WORK ITEM → Below are the records to retype. Keep every character exactly and leave out the pictures.

SOURCE MATERIAL →
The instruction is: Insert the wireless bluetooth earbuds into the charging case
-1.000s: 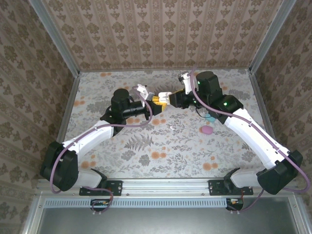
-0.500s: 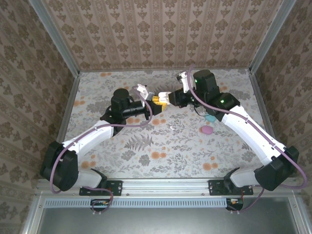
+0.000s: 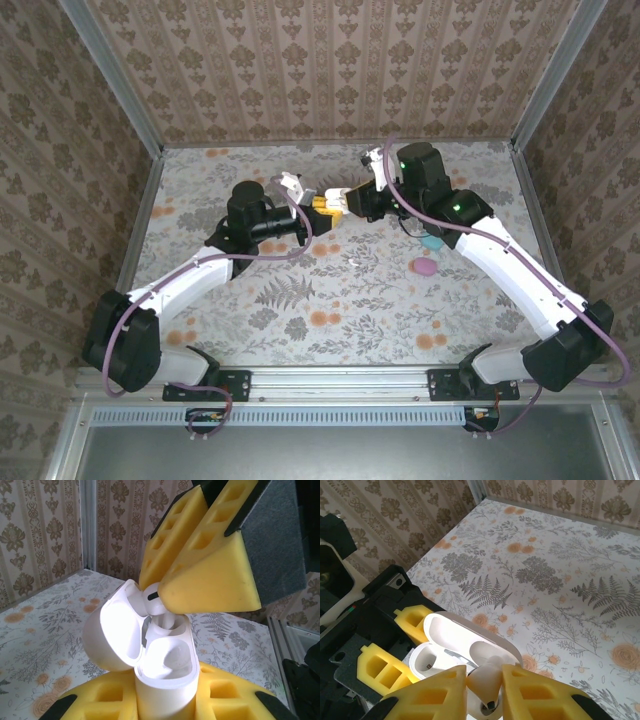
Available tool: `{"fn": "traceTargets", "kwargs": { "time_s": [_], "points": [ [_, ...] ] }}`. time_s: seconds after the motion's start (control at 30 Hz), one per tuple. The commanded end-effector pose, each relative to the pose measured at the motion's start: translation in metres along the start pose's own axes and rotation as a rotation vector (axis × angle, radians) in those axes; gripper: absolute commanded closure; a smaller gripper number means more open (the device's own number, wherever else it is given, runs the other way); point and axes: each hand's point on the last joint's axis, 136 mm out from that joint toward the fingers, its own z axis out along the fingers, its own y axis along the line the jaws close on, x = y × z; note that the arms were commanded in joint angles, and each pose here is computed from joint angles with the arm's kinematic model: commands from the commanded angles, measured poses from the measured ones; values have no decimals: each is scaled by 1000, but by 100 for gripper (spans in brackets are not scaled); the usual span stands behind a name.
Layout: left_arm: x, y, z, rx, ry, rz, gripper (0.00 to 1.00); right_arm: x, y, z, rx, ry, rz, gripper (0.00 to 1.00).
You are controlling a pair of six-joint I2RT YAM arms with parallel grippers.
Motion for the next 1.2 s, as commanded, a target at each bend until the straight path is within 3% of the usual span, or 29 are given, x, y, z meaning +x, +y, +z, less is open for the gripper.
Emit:
{"fn": "traceTargets", "kwargs": {
  "time_s": [0.0, 0.33, 0.5, 0.73, 0.97, 1.17],
  "points": [
    [-30, -11, -6, 41, -58, 65, 77, -6, 11, -14, -49, -35, -62, 77],
    [-30, -16, -7, 79, -52, 70, 77, 0, 28, -24, -176, -34, -150, 75],
    [-32, -21, -7, 102, -54, 78, 77, 5, 23, -21, -155, -12, -174, 74],
    [-33, -22, -8, 108, -54, 81, 76, 4, 17, -22, -123, -15, -161, 64],
    [-33, -21, -9, 99, -56, 82, 77, -5, 10, -31, -69, -67, -153, 65],
    [-34, -21, -9, 94, -59, 86, 77, 6, 9, -32, -64, -18, -174, 67]
  ]
}}
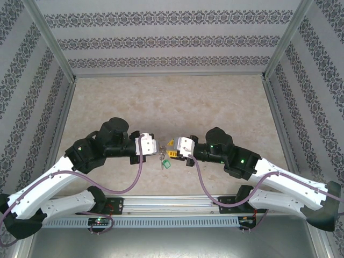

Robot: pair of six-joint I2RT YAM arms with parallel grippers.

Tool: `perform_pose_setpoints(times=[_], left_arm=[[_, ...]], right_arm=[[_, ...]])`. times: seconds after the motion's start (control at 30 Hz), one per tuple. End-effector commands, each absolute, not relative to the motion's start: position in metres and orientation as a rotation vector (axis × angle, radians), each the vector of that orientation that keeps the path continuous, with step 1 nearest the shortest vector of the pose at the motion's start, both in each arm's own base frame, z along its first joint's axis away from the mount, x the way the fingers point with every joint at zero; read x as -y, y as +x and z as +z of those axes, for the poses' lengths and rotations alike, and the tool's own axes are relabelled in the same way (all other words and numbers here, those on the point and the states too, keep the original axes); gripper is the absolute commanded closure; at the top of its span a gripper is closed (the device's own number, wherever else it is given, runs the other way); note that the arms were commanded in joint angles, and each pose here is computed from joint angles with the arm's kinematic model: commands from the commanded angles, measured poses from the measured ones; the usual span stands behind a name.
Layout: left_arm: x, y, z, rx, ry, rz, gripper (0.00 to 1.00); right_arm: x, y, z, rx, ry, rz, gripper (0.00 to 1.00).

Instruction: Put the keys on the keyring

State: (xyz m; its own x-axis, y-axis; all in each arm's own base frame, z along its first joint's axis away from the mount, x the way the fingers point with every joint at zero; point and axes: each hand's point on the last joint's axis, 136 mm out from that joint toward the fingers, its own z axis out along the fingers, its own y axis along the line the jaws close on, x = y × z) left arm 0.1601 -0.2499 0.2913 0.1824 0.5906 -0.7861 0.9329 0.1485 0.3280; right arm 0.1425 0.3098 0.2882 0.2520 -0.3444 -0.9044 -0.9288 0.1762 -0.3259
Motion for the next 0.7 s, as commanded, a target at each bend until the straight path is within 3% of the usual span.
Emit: perform_pose_setpoints(times=[0.0,0.67], left_arm=[[0.242,0.159,0.291,-1.509,1.614,-0.418,1.00],[0.251,0.155,0.288,-1.510,1.642,-0.447,1.00]], right_arm=[[-0.311,0.142,0.299,-1.275,-1.382,0.635,0.76],[-0.338,0.141,0.300,-1.238,-1.390,0.742,0.74]])
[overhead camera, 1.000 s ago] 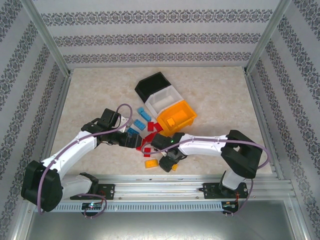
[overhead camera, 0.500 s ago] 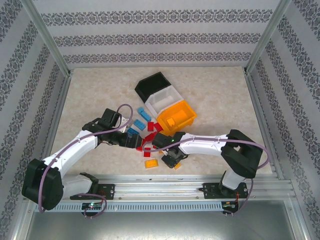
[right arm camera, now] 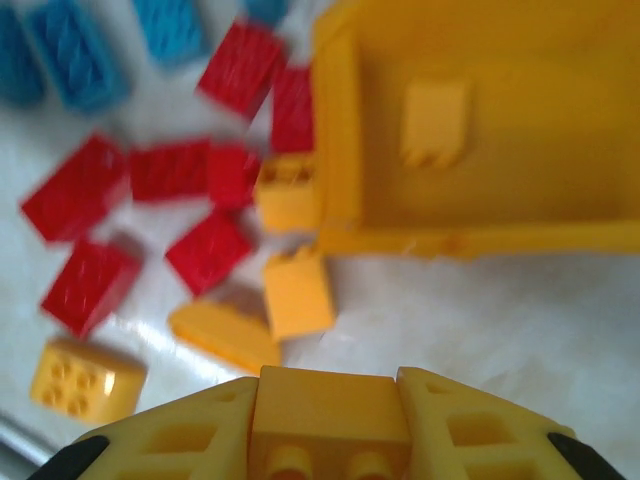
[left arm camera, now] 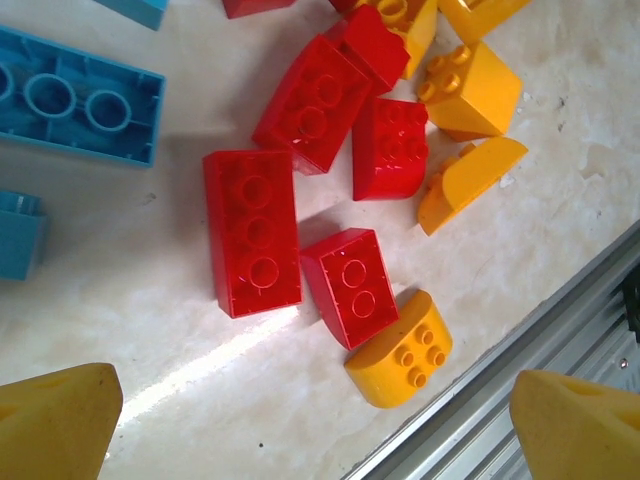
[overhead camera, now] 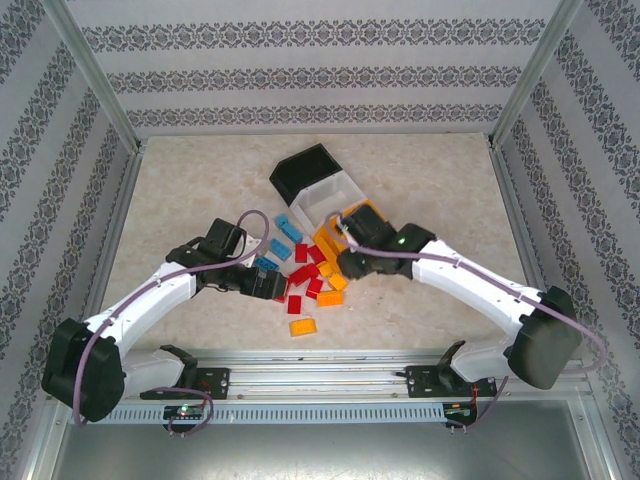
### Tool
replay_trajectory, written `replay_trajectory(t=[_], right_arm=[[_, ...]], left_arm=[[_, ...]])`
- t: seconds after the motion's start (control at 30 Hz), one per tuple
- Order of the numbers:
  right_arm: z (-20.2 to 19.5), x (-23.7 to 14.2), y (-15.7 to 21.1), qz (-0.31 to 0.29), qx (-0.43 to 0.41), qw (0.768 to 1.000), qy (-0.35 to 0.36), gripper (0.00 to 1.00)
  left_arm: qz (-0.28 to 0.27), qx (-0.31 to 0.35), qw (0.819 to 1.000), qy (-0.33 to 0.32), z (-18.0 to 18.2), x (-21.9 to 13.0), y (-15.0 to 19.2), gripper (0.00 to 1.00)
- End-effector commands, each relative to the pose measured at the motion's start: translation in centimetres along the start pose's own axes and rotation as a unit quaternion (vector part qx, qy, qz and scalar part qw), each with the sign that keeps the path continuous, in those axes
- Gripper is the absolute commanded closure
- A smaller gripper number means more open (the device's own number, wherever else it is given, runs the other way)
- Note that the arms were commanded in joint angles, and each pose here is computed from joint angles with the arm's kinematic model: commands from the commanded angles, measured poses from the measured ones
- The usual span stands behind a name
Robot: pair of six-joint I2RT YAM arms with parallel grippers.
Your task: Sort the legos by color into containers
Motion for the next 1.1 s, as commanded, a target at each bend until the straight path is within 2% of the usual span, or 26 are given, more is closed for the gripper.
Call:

RESULT FOR THIS EXERCISE →
The instruction is: Insert the wireless bluetooth earbuds into the charging case
-1.000s: 
-0.500s: 
+0.000s: 
Available tool: `{"fn": "traceTargets", "kwargs": { "time_s": [_], "points": [ [_, ...] ] }}`. time_s: seconds after the motion's start (control at 30 Hz), one per tuple. The commanded end-effector pose, each relative to the pose measured at the motion's start: translation in metres along the start pose's own axes and rotation as a rotation vector (axis × angle, radians) in those axes; gripper: absolute commanded closure; a smaller gripper number means more open (the device's own number, wherever else it is given, runs the other way); point and axes: each hand's point on the last joint's axis, 136 mm out from that joint toward the fingers, its own z axis out along the fingers, its own y axis along the line the jaws close on, x = y × z; note that the arms were commanded in joint angles, and each pose here is computed from joint angles with the arm's kinematic model: commands from the commanded angles, measured poses from the measured ones; values have no decimals: each is scaled by 1000, but by 100 for gripper (spans in brackets are not scaled); the usual span stands behind a name.
Layout: left_arm: x, y, z, rx, ry, rz, gripper (0.00 to 1.00); right_arm: x, y, z, rx, ry, rz, gripper (0.00 to 1.00).
You are controlling a pair of six-joint I2RT YAM arms with parallel grippers.
Motion for the next 1.2 s, as commanded, a target at each bend until the straight path is within 3% of the usual span, or 29 are given, x, y, z meaning +x, +y, +z, less is open for the gripper.
Emit:
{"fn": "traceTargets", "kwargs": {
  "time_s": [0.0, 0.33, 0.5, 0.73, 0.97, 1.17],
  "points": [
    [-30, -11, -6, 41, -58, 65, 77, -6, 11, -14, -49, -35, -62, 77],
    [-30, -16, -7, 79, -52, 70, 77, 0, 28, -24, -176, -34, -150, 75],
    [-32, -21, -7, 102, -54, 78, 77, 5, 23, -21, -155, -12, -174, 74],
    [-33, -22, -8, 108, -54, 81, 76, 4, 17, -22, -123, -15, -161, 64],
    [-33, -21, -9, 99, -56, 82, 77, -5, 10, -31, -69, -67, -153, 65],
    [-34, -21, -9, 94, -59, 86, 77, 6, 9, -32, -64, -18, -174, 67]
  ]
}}

Robot: pair of six-joint I2RT YAM arms with parallel grippers.

Tool: `perform_pose_setpoints(times=[_], left_arm=[[_, ...]], right_arm=[[_, ...]])`. times: seconds after the motion's start (control at 30 Hz), one per tuple. End-effector commands, each absolute, not relative to the motion's start: position in metres and orientation as a rotation vector (axis × angle, radians), each the vector of that orientation that keeps the path continuous, with step 1 nearest the shortest vector of the pose at the motion's start, both in each arm's own base frame, z along its first joint's axis away from the mount, x the way the fingers point with every joint at zero; read x as -y, y as +x and z as +z of those axes, for the poses' lengths and rotations alike, and the tool's own axes are relabelled in the same way (all other words and numbers here, those on the point and the states too, keep the original axes); gripper is the absolute commanded closure; at the top of its span a gripper is closed (the device's own number, wherever else it is given, runs the other way); note that the arms were commanded in joint angles, and each pose here is computed from joint angles with the arm's kinematic model: commands from the commanded angles, measured poses from the measured ones; the usual span stands behind a name.
Layout: left_arm: x, y, z, rx, ry, rz, gripper (0.00 to 1.00); right_arm: x, y, z, rx, ry, rz, gripper (0.00 to 1.00).

Instruction: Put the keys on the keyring

State: (xyz m; its own x-axis, y-axis; all in each arm's own base frame, z along its first joint's axis away from the mount, x the way the fingers point with every joint at zero; point and axes: each hand's point on the last joint's axis, 136 mm out from that joint toward the fingers, its own z axis out along the fingers, its own y axis along the line the jaws close on, x = y × z) left arm 0.1601 -0.2499 0.2913 0.1824 0.5906 -0.7861 0.9329 0.1485 0.3280; right arm 0.1425 0.3098 0.2882 0.2520 -0.3444 -0.9044 -0.9288 0.1762 -0.3259
Motion for the next 0.7 s, as commanded, a target at each bend until the straight path is within 3% of the usual span.
Emit: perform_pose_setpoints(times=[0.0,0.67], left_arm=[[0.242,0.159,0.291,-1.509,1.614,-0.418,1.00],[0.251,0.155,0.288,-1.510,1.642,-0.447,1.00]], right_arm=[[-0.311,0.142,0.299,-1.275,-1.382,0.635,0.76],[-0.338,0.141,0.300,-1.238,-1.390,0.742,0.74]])
[overhead camera, 1.000 s ago] 
[overhead camera, 0.500 s ago] 
[right arm camera, now] 
[left arm camera, now] 
[overhead camera, now] 
### Tool
replay_trajectory, written `replay_trajectory(t=[_], right_arm=[[_, ...]], left_arm=[[_, ...]])`
- t: seconds after the motion's start (control at 30 Hz), one per tuple
- Order of the numbers:
  right_arm: z (-20.2 to 19.5), x (-23.7 to 14.2), y (-15.7 to 21.1), qz (-0.31 to 0.29), qx (-0.43 to 0.41), qw (0.768 to 1.000), qy (-0.35 to 0.36), gripper (0.00 to 1.00)
  left_arm: qz (-0.28 to 0.27), qx (-0.31 to 0.35), qw (0.819 to 1.000), qy (-0.33 to 0.32), z (-18.0 to 18.2), x (-21.9 to 13.0), y (-15.0 to 19.2), gripper (0.00 to 1.00)
- End-effector commands, each relative to the pose measured at the motion's start: translation in centimetres along the start pose's own axes and rotation as a unit quaternion (vector part qx, qy, qz and scalar part qw), each with the sign that keeps the path continuous, in those axes
- Gripper is the absolute commanded closure
- A smaller gripper number means more open (the device's own number, wherever else it is given, runs the other way)
- Note that the arms were commanded in joint angles, and each pose here is computed from joint angles with the arm's kinematic model: commands from the commanded angles, measured poses from the measured ones
- The usual span stands behind a name
Robot: pair of six-joint I2RT YAM arms with parallel grippers.
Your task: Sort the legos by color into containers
Motion for the next 1.1 s, as commanded, a target at each bend until the straight path is within 2% of the usual span, or 26 are given, more is closed for the gripper.
Call:

No more is needed for this answer.